En esta política establecida por el presidente López Obrador conviene no recordar que en los sistemas presidenciales –en donde los secretarios fungen como tal y donde todo el poder está concentrado en la mano del Presidente– la responsabilidad de todo, para bien o para mal, reside en él. Pero también es importante mencionar que bajo este esquema los gobernadores pueden fallar, que naturalmente lo hacen. Y que, suponiendo que sigan existiendo, los alcaldes también pueden fracasar en el cumplimiento de sus funciones. Pero, por encima de todo, al que le debemos obediencia y sumisión es al ciudadano Presidente. Y es que al final del día y contra lo que se pueda opinar, él es el responsable de todo lo que sucede. A esto se le llama inventar la agenda creando la contracción política.

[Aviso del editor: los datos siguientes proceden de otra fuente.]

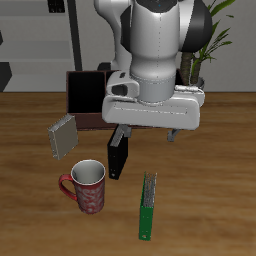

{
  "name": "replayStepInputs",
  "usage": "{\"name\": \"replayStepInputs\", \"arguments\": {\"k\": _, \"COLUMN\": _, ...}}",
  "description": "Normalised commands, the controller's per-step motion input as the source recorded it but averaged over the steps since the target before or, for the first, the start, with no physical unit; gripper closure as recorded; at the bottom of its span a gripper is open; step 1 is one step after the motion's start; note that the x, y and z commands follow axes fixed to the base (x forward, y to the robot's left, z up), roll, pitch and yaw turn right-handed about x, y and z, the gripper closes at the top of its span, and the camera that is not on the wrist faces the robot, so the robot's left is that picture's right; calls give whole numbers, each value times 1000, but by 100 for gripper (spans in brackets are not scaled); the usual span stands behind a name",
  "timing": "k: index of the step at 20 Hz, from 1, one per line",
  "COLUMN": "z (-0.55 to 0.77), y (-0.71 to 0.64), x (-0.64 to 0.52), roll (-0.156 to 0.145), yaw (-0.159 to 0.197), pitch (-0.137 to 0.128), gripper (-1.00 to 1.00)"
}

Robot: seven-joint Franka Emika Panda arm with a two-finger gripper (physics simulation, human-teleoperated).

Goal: Place the green book into the back desk caddy's front compartment

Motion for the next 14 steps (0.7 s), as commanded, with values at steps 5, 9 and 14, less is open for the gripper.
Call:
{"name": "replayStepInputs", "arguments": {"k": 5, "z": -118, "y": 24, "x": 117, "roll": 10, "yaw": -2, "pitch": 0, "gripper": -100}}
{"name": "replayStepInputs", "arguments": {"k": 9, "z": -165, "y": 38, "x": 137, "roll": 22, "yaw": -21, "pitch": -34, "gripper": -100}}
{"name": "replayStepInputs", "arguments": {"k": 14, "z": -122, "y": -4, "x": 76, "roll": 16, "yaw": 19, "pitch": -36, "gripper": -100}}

Que nadie le vuelva a recordar al Presidente sobre el número de muertos derivados de su política de seguridad. Él está acompañando a las víctimas y allí donde se produce el pantano de sangre, allí es donde sus pies pisan. El papel que la agenda tiene en la vida de los pueblos es equivalente a la función que los faros tienen en medio del mar para guiar a los navegantes. Y así como los barcos y los navegantes buscan llegar a puerto, las agendas de los gobernantes y líderes siempre buscan algo más y ese algo son las elecciones. Sólo existe una cosa peor que el no tener elecciones: ser parte de un país donde todos los días se vive bajo un proceso electoral ininterrumpido.
Con independencia de la inteligencia y de la habilidad para provocar preguntas incómodas antes de que éstas surjan de manera inesperada, las agendas tienen un objetivo claro. El objetivo de las agendas es no permitir que en ningún momento surja duda alguna, sobre todo si éstas carecen de rentabilidad política a corto plazo y no permiten dudar entre dónde se encuentra la verdad y dónde la vida. En ese sentido los líderes, los que de verdad consiguen vivir un tiempo político inexplicable, son quienes aprenden –incómodos– a hacerse a sí mismos todas las preguntas e incluso responderlas antes de que su pueblo tenga la oportunidad de formularlas o siquiera pensarlas.
Por eso, mientras vamos repartiendo y preguntando cuál es la responsabilidad de los demás, existe la posibilidad de que nadie recuerde que al final de toda pirámide y de la cúpula de poder, la responsabilidad última no reside en la cúspide, sino en quien la lidera. Desde que en el año 2001 vi que un dedito mágico marcaba la agenda del país entendí que –con independencia de la responsabilidad, la verdad o de la realidad– el pasado, el presente y el futuro estaría en manos de quien supiera manejar la agenda. ¡Viva la agenda!